In a multivariate analysis, FA mean, MD, and TI values are not influenced by the surgical site and tumor characteristics such as hemorrhage, necrosis, and cystic aspect (p = 1).

FA mean and MD values are susceptible to significant variations concerning tumor size and volume. Tumor volume correlate linearly with the value of FA (Pearson correlation= -0.360, p = 0.01). Edema volume correlate with the FAmean value (Pearson correlation = -0.351, p = 0.05) and MD value (Pearson correlation = 0.063, p = 0.05). In this evaluation, FA mean and MD values correlate with each other in a significant proportional manner (Pearson correlation=-0.516, p = 0.02).

Specific analysis for TI parameter

TI showed an independent relationship with the degree of aggressiveness of the tumor regardless of tumor radiological features and dimensions, with a direct relationship with grading, ki67% (p = 0,05), and PFS (p < 0.001, Fig. 3D).

In LGGs, there is a significant relationship between TI value and EOR, with a higher percentage of GTR for higher TI values (Mean 11.2 SD = 1.93 for GTR versus Mean 8.9 SD = 2.13 for NTR, p < 0.01). This is probably because high TI values correspond to areas of altered WM texture and density capable of guiding the surgeon into marginal resection. WM enveloping the tumor and distorting surrounding bundles in terms of evident high TI values also has a significant clinical impact on tumor onset with seizures (patients with clinical onset of seizure have TI mean 14.46 compared to focal onset or incidental diagnosis with TI mean = 7.98).

We identified an optimal cutoff value for TI of 10, suggesting a higher risk of reduced PFS and KPS in patients with a score values > 9.

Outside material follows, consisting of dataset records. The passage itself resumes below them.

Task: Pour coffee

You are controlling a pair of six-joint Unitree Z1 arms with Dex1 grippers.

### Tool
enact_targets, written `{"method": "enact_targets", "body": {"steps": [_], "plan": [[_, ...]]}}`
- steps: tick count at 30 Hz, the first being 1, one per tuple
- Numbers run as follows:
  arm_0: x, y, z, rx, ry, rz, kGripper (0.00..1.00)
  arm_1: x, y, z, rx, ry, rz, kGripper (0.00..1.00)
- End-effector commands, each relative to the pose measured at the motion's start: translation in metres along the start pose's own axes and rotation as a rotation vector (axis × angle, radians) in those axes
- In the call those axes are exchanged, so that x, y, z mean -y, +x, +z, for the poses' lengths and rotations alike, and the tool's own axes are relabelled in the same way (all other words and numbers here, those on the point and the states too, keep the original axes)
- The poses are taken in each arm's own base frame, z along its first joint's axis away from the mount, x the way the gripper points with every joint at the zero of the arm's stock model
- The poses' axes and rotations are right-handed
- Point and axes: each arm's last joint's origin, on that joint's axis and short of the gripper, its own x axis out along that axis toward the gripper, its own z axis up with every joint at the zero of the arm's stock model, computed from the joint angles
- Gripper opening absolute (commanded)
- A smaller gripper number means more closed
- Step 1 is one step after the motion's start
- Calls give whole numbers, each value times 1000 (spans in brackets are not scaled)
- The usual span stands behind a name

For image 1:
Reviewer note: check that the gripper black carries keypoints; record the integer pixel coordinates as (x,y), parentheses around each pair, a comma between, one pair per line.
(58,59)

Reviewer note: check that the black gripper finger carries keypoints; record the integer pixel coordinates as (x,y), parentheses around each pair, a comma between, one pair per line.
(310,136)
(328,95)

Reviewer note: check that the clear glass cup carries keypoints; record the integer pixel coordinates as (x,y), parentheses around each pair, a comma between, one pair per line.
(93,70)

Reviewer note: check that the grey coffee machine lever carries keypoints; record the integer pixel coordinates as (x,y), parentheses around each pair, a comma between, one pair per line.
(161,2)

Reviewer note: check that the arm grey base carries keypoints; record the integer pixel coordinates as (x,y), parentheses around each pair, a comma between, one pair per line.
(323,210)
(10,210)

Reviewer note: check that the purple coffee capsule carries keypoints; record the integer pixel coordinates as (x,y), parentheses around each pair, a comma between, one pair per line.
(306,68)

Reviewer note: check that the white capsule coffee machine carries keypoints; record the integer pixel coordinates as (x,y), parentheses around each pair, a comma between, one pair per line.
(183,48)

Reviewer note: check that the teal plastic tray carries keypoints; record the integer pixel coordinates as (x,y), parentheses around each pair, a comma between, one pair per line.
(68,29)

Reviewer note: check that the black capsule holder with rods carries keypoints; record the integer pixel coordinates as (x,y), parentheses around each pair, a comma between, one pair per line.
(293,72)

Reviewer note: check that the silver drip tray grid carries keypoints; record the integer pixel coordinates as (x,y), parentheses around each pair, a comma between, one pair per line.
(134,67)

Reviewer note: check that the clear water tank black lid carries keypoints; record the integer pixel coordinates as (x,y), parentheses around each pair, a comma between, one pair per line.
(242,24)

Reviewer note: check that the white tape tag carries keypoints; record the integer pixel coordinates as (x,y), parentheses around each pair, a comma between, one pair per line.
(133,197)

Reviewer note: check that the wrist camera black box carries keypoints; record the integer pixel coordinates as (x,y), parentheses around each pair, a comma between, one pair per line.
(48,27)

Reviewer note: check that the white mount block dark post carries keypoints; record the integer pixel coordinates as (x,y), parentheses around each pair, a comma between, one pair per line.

To evaluate whether the TI value ≥10 is an independent prognosis-related factor, we conducted an independent prognostic analysis for the performance status and PFS for the two groups (group TI < 10 and group TI≥10). The prognostic analysis used univariate and multivariate Cox regressions.

The univariate prognostic analysis showed that the value of TI with threshold 10 was an independent factor affecting the prognosis (p < 0.001). The multivariate prognostic analysis showed that the TI≥10 (p = 0.02), EOR (p < 0.001) and tumor grading (p = 0.04) were independent factors affecting the prognosis. In the TI≥10 group of patients, both univariate and multivariate prognostic analysis showed that the risk score was an independent factor affecting the PFS and KPS after surgery (Fig. 4A and B, p < 0.05). In the model values we obtained a cross-validated area under curve (AUC) of 0.31, CI 95% (p = 0.03, DeLong’s test) and single-validation AUC for KPS after RT (or at 6 months clinical evaluation for LGG without post-operative RT (95% CI, 0.4– 0.78), 0.583 (p = 0.03, DeLong’s test) for KPS at the last evaluation (95% CI, 0.44– 0.76), 0.541 (p < 0.001, DeLong’s test) and PFS (95% CI, 0.37– 0.709 p < 0.01, Fig. 4C).

Furthermore, performing a binomial analysis for the achievement of GTR between the two groups, we observed that in cases where total tumor resection was achieved, the TI value measured in the BAT more frequently showed a TI value ≥10. This difference was significant (Pearson chi-square p = 0.048) and could be dependent on greater tumor aggressiveness (with a high correlation with the presence of intratumoral necrosis, (Fig. 4D).